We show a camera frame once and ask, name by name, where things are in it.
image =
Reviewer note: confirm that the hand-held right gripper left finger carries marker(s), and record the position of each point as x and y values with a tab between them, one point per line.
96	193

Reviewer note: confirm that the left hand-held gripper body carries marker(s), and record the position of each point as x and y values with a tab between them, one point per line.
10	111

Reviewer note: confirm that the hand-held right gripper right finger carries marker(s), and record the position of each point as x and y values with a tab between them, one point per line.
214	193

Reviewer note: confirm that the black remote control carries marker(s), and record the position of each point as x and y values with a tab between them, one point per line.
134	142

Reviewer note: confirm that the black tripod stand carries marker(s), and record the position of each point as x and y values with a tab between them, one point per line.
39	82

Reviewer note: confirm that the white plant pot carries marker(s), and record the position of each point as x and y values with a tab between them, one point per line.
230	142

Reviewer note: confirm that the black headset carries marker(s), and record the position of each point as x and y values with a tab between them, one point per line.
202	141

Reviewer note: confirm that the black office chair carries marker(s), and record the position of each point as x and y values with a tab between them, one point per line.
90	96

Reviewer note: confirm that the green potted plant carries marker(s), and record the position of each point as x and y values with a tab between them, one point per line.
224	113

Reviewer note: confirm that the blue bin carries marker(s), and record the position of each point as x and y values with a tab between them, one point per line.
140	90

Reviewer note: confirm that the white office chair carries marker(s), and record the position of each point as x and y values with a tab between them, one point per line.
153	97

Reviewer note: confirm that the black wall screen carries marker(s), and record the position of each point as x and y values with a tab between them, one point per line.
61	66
····················
## Exercise details:
Write out the entries above word for word.

## Task solution:
We show a camera frame once and ask, name by name, where things are in it.
image =
Reviewer note: confirm that the hand-held right gripper left finger carries marker(s), and record the position of each point as x and y values with a tab between them, one point per line.
96	193

Reviewer note: confirm that the left hand-held gripper body carries marker(s), and record the position of each point as x and y values with a tab between them, one point per line.
10	111

Reviewer note: confirm that the hand-held right gripper right finger carries marker(s), and record the position of each point as x and y values with a tab between them, one point per line.
214	193

Reviewer note: confirm that the black remote control carries marker(s), and record the position of each point as x and y values with a tab between them, one point per line.
134	142

Reviewer note: confirm that the black tripod stand carries marker(s), and record the position of each point as x and y values with a tab between them, one point per line.
39	82

Reviewer note: confirm that the white plant pot carries marker(s), and record the position of each point as x and y values with a tab between them, one point per line.
230	142

Reviewer note: confirm that the black headset carries marker(s), and record the position of each point as x and y values with a tab between them, one point per line.
202	141

Reviewer note: confirm that the black office chair carries marker(s), and record the position of each point as x and y values with a tab between them, one point per line.
90	96

Reviewer note: confirm that the green potted plant carries marker(s), and record the position of each point as x and y values with a tab between them, one point per line.
224	113

Reviewer note: confirm that the blue bin carries marker(s), and record the position of each point as x and y values with a tab between them, one point per line.
140	90

Reviewer note: confirm that the white office chair carries marker(s), and record the position of each point as x and y values with a tab between them, one point per line.
153	97

Reviewer note: confirm that the black wall screen carries marker(s), and record the position of each point as x and y values with a tab between them, one point per line.
61	66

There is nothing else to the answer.